*EXERCISE PROMPT*:
Among the entries that follow, count the lines that contain the word "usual" and say how many there are, writing nothing else.
+++ SOURCE MATERIAL
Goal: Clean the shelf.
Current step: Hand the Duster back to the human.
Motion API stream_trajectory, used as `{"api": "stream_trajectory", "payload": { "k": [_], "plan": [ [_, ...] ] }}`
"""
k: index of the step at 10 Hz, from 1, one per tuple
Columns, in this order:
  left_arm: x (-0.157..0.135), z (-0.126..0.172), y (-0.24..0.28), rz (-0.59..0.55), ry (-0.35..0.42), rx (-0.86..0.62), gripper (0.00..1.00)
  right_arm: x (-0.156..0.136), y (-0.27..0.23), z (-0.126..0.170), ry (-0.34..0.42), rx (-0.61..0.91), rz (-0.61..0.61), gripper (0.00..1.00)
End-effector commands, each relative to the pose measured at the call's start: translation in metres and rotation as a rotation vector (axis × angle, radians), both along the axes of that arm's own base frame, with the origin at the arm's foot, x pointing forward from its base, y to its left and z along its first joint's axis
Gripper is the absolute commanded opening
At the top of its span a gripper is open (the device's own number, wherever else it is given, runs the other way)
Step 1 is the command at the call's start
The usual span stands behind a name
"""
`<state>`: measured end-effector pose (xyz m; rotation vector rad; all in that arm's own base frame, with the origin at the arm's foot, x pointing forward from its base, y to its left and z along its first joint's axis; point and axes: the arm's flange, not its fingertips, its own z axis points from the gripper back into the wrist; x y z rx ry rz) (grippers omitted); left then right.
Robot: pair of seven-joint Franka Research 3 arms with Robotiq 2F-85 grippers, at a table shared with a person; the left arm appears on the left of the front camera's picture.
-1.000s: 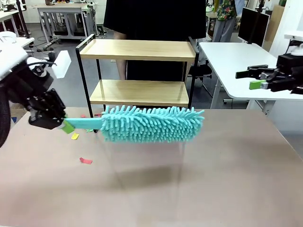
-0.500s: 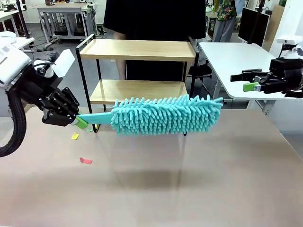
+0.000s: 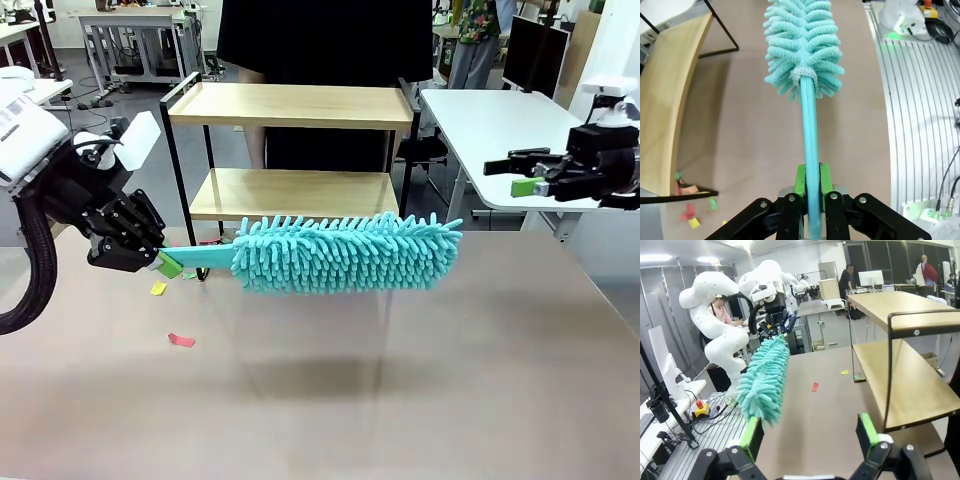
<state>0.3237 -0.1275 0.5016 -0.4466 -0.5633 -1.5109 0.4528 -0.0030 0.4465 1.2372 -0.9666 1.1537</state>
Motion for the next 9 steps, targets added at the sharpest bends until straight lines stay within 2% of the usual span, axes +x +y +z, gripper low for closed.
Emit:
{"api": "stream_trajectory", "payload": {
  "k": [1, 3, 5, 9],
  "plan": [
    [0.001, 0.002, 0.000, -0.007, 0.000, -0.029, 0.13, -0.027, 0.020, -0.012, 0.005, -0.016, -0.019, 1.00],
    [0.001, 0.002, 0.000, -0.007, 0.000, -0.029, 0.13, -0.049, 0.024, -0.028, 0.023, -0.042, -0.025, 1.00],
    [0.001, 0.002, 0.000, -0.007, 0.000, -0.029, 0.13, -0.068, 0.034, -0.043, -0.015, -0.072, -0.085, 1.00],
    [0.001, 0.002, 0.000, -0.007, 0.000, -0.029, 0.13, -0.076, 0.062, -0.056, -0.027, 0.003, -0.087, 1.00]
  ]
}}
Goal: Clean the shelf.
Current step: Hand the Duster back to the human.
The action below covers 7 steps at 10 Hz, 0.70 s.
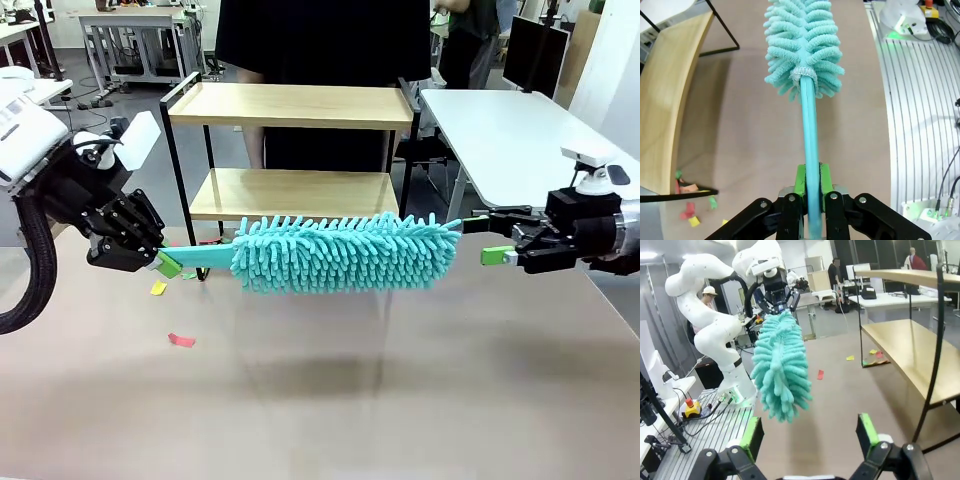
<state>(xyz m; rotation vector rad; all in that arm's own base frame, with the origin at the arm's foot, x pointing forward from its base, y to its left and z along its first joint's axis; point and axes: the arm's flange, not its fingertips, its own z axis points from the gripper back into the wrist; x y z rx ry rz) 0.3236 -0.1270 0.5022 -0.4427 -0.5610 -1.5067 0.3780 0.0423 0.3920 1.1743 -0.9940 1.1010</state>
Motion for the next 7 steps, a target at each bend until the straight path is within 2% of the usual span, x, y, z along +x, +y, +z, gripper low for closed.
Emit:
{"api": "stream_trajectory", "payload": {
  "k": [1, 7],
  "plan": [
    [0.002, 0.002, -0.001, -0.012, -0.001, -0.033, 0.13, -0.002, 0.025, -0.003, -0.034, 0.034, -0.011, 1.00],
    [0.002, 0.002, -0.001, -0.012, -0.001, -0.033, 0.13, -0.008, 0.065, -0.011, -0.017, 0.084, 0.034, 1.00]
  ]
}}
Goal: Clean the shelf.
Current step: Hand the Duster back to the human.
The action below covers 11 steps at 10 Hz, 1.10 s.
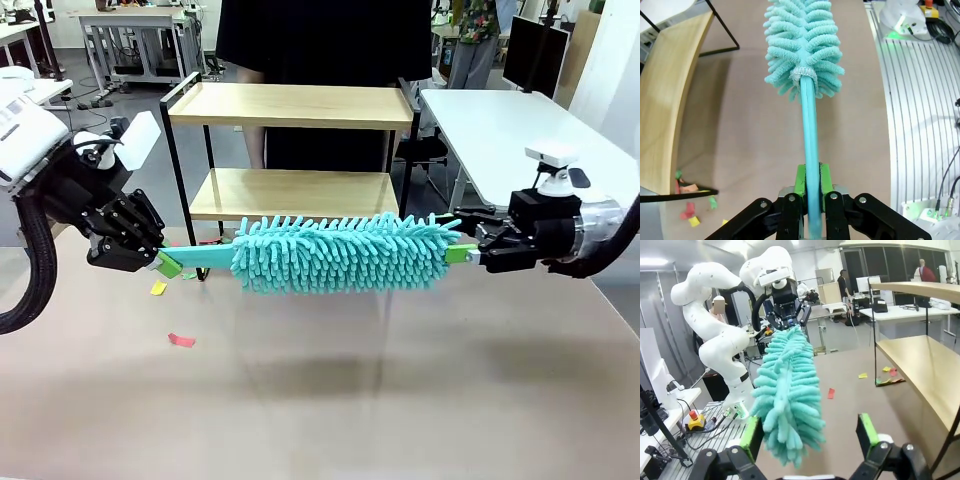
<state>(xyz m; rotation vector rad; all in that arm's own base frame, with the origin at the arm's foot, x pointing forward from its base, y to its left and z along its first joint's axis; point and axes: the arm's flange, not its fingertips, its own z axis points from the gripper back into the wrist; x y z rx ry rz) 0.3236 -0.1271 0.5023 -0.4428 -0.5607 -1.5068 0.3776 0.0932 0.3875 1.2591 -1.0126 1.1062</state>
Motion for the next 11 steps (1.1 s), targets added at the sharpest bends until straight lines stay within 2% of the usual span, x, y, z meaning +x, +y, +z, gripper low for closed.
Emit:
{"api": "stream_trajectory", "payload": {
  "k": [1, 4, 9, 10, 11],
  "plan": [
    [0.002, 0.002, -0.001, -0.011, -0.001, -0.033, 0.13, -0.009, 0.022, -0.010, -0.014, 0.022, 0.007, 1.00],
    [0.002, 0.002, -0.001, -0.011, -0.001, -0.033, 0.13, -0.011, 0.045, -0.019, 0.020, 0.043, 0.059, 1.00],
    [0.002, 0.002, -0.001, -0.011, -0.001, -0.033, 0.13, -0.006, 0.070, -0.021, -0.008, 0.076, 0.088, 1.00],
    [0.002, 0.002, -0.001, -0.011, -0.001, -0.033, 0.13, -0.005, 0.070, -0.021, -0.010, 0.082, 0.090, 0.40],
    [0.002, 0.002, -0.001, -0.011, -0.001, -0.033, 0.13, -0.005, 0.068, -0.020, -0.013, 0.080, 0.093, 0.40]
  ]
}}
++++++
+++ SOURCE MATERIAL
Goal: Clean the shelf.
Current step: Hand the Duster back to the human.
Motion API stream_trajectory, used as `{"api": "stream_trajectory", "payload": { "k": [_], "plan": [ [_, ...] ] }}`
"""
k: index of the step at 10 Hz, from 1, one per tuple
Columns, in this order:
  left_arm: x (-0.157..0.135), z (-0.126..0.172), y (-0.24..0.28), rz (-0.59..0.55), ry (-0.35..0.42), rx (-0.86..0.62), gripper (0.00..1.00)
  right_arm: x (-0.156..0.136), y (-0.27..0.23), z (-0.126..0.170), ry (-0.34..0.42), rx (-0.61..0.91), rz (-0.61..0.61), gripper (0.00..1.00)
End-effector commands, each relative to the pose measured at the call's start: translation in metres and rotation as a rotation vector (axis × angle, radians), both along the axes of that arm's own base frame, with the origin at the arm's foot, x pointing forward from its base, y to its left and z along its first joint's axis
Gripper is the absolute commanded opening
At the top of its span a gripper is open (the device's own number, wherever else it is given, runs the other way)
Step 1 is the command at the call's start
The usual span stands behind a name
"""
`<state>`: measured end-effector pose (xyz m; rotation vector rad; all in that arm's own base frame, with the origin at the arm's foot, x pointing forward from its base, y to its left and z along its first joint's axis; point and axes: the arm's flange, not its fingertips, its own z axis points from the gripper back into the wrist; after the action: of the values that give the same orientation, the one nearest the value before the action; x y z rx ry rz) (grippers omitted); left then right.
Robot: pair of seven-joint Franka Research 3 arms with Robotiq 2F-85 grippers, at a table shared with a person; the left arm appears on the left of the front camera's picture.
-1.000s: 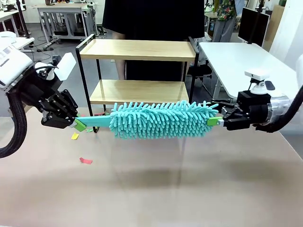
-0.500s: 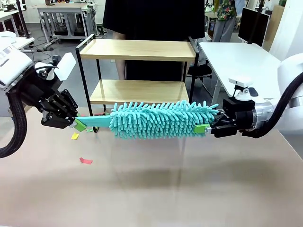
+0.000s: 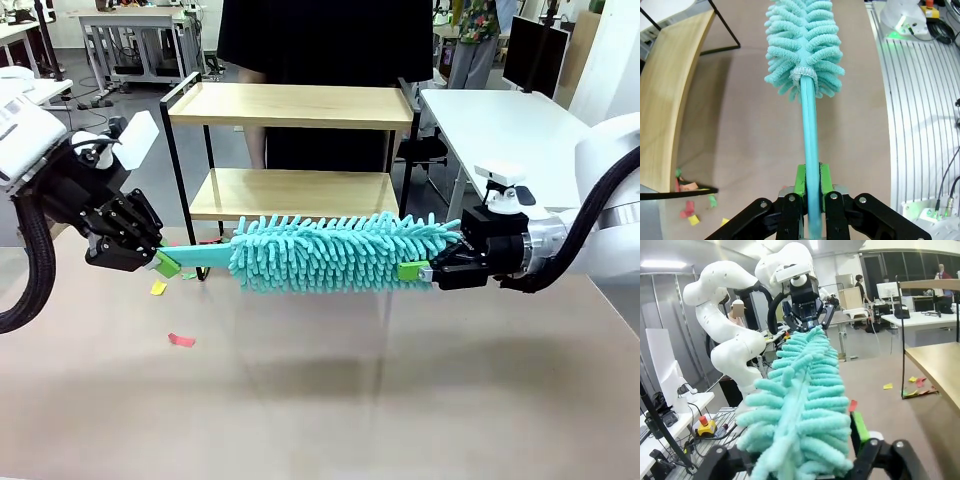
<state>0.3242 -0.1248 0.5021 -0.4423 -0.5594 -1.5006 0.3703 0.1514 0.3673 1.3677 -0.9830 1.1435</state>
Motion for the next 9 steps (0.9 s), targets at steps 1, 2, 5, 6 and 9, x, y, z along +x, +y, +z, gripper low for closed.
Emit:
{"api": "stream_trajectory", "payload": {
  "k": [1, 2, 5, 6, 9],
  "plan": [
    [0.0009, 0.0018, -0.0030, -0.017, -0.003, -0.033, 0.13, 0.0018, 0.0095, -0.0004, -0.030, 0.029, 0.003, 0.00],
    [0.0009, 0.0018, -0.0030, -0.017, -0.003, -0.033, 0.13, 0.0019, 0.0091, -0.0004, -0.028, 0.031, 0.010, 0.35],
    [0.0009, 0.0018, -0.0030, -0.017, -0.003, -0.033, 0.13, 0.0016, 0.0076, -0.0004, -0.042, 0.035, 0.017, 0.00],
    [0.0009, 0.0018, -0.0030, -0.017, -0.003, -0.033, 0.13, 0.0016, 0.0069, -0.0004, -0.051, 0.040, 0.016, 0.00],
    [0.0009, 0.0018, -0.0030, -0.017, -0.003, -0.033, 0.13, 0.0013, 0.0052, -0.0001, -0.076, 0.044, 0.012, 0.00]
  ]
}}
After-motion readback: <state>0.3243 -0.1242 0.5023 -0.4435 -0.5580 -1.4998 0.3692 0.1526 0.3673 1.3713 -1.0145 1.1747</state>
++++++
*ANSWER SPACE*:
5